Between the line containing "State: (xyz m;" and the line containing "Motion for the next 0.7" lies a run of lines; give that run again exactly, with both of those lines, and nothing else from the entries below.

(Records drawn from a dataset)
*** Begin section ***

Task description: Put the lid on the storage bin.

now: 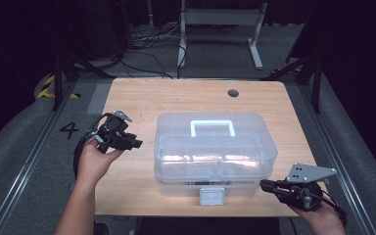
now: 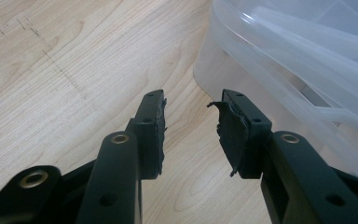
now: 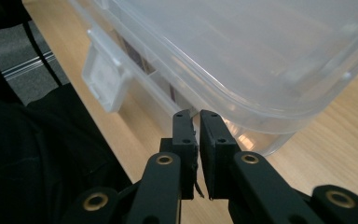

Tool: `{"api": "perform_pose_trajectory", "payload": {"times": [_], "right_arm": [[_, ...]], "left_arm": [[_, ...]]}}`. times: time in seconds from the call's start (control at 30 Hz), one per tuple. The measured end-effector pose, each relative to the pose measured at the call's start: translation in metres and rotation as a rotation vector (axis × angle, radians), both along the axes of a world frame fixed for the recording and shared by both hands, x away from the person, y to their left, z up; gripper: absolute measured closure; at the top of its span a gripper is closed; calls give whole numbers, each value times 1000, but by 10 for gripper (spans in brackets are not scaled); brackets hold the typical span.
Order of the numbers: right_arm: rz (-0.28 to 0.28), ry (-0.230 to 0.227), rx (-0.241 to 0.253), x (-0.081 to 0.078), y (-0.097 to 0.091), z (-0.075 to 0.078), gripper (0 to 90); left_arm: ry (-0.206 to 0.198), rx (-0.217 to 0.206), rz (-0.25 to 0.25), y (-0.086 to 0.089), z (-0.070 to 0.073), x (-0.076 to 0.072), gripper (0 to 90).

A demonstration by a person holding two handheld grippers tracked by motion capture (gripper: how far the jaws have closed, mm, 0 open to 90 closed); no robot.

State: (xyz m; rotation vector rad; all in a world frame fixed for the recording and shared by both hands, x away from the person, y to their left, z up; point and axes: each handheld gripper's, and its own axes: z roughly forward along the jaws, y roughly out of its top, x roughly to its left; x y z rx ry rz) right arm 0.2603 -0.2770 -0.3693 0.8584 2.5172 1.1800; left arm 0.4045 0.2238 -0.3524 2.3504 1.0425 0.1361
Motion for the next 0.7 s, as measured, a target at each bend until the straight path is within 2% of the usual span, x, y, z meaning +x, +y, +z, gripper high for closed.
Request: {"api": "perform_pose_trajectory", "payload": {"times": [0.13,0.2,0.33,0.5,0.57,0.63,0.7], "right_arm": [[-10,-5,12,-1,-2,-2,839],[-9,9,23,1,-4,-1,839],[-6,-4,18,0,-4,0,834],[1,-26,48,1,-11,14,818],[-5,-31,56,1,-16,19,784],[-19,-41,77,2,-23,24,675],[-34,-43,83,4,-30,28,631]], "left_arm": [[1,0,-4,0,0,0,608],[0,3,-7,0,1,0,609],[0,-1,-1,0,0,0,608],[-14,-2,7,1,1,-2,600],[-15,3,10,3,0,-3,585],[-13,-1,23,4,-1,-5,570],[-15,0,23,7,-2,-6,556]]}}
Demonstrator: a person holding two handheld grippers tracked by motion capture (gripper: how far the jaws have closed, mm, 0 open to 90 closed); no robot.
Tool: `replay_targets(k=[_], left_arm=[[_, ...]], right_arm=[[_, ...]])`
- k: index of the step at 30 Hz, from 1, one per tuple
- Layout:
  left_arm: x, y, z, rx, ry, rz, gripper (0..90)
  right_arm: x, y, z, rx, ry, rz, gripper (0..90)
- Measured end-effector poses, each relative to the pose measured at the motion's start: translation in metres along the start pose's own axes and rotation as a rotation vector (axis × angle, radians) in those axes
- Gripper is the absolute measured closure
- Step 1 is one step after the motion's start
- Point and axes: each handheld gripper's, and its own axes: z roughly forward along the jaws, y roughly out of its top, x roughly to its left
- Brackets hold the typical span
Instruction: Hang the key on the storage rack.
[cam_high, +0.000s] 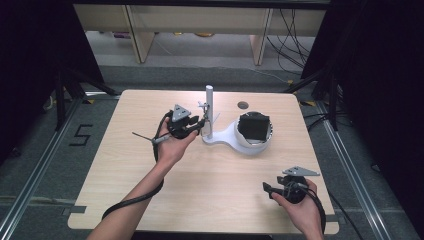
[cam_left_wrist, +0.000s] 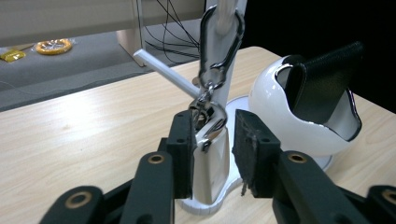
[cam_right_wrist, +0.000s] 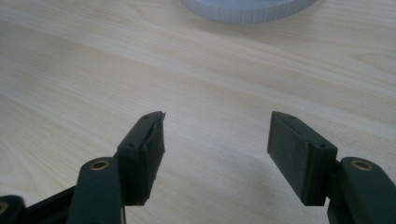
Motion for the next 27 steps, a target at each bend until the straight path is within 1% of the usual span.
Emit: replay_targets(k=[1, 2, 4, 5, 7, 8, 10, 11, 12, 13, 14, 16, 18, 19, 21, 22, 24, 27], left_arm=[[0.001, -0.001, -0.002, 0.005, -0.002, -0.002, 64.3], [0.003, -0.002, -0.004, 0.011, -0.005, 0.003, 62.4], [0.006, -0.004, -0.008, 0.023, -0.011, 0.010, 58.9], [0.007, -0.005, -0.010, 0.033, -0.015, 0.012, 56.3], [0.009, -0.008, -0.014, 0.052, -0.018, 0.020, 51.4], [0.009, -0.010, -0.017, 0.066, -0.010, 0.006, 48.1], [0.010, -0.012, -0.020, 0.068, -0.013, 0.003, 46.5], [0.013, -0.012, -0.021, 0.057, -0.023, 0.029, 45.1], [0.014, -0.013, -0.024, 0.057, -0.023, 0.028, 44.1], [0.014, -0.013, -0.026, 0.057, -0.025, 0.026, 43.1], [0.015, -0.015, -0.029, 0.063, -0.032, 0.031, 42.4], [0.016, -0.018, -0.035, 0.074, -0.031, 0.044, 41.6], [0.019, -0.022, -0.041, 0.091, -0.028, 0.045, 41.1], [0.020, -0.024, -0.043, 0.093, -0.025, 0.044, 40.8], [0.023, -0.028, -0.048, 0.093, -0.022, 0.045, 40.4], [0.024, -0.030, -0.051, 0.095, -0.015, 0.050, 40.3], [0.027, -0.034, -0.056, 0.096, -0.014, 0.055, 40.0], [0.031, -0.040, -0.064, 0.100, -0.005, 0.061, 39.6]], right_arm=[[0.000, 0.000, 0.000, 0.000, -0.003, 0.000, 37.4], [0.001, 0.001, -0.001, 0.027, 0.006, 0.029, 37.3], [0.002, 0.001, -0.002, 0.025, 0.010, 0.035, 37.3], [0.001, 0.001, -0.003, 0.017, -0.012, 0.018, 37.4], [-0.001, 0.002, -0.004, 0.000, -0.023, -0.017, 37.5], [-0.001, 0.003, -0.003, 0.004, -0.014, -0.020, 37.5], [-0.001, 0.003, -0.003, 0.004, -0.014, -0.019, 37.5], [0.000, 0.002, -0.002, -0.004, -0.009, -0.014, 37.5], [-0.001, 0.002, -0.001, -0.003, 0.003, -0.014, 37.5], [-0.001, 0.002, -0.002, 0.006, -0.010, -0.026, 37.5], [0.000, 0.002, -0.002, 0.011, -0.009, -0.017, 37.5], [0.000, 0.002, -0.001, 0.008, -0.005, -0.022, 37.5], [0.000, 0.002, -0.001, 0.011, -0.002, -0.015, 37.5], [0.000, 0.002, -0.001, 0.008, -0.003, -0.021, 37.5], [0.001, 0.002, -0.001, 0.017, -0.007, -0.014, 37.5], [0.001, 0.002, -0.001, 0.024, -0.009, -0.016, 37.5], [0.000, 0.001, 0.001, 0.008, -0.007, -0.035, 37.5], [0.004, 0.001, -0.001, 0.031, -0.005, 0.011, 37.5]])
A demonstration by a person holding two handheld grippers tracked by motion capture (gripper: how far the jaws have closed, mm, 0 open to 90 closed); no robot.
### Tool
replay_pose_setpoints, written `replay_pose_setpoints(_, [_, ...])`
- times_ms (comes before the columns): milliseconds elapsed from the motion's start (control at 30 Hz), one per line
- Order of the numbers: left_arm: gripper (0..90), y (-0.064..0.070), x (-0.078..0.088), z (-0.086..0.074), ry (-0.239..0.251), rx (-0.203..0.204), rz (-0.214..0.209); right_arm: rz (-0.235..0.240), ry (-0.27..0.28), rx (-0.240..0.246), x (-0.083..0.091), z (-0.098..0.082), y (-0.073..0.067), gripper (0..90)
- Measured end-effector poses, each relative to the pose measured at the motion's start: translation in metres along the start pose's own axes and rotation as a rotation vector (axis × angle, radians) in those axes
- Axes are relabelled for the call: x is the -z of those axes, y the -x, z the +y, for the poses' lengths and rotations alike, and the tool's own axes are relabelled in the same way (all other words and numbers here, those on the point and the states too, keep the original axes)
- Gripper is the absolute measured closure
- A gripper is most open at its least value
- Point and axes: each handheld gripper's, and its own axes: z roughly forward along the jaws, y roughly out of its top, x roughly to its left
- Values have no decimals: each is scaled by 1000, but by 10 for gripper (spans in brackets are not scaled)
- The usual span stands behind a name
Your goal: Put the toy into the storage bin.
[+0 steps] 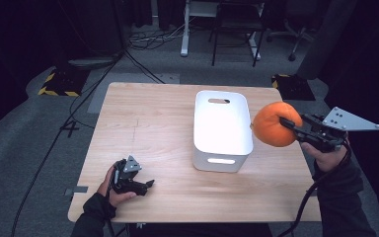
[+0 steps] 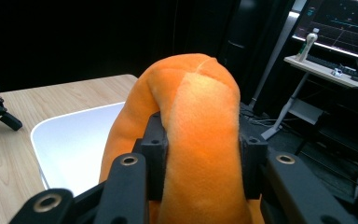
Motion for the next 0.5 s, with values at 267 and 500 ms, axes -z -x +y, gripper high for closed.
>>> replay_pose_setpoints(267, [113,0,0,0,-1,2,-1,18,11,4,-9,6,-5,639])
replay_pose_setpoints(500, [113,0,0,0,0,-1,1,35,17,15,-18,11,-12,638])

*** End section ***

» Exercise result
State: (xyz m; rotation vector rad; all in a world frame fixed for the recording and shared by both hands, x away from the person, y to their left, z up; point and axes: each handheld gripper's, and its own axes: z roughly forward along the jaws, y roughly out of its top, x roughly to its left; x y z rx ry rz) right arm 0.2603 -0.2770 -0.3693 0.8584 2.5172 1.1800; left arm 0.4045 0.2238 -0.3524 2.3504 1.0425 0.1361
Motion for the next 0.7 s, as measured, a target at each bend until the straight path is within 2% of the usual span, x, y, z meaning +x, +y, +z, gripper high for closed.

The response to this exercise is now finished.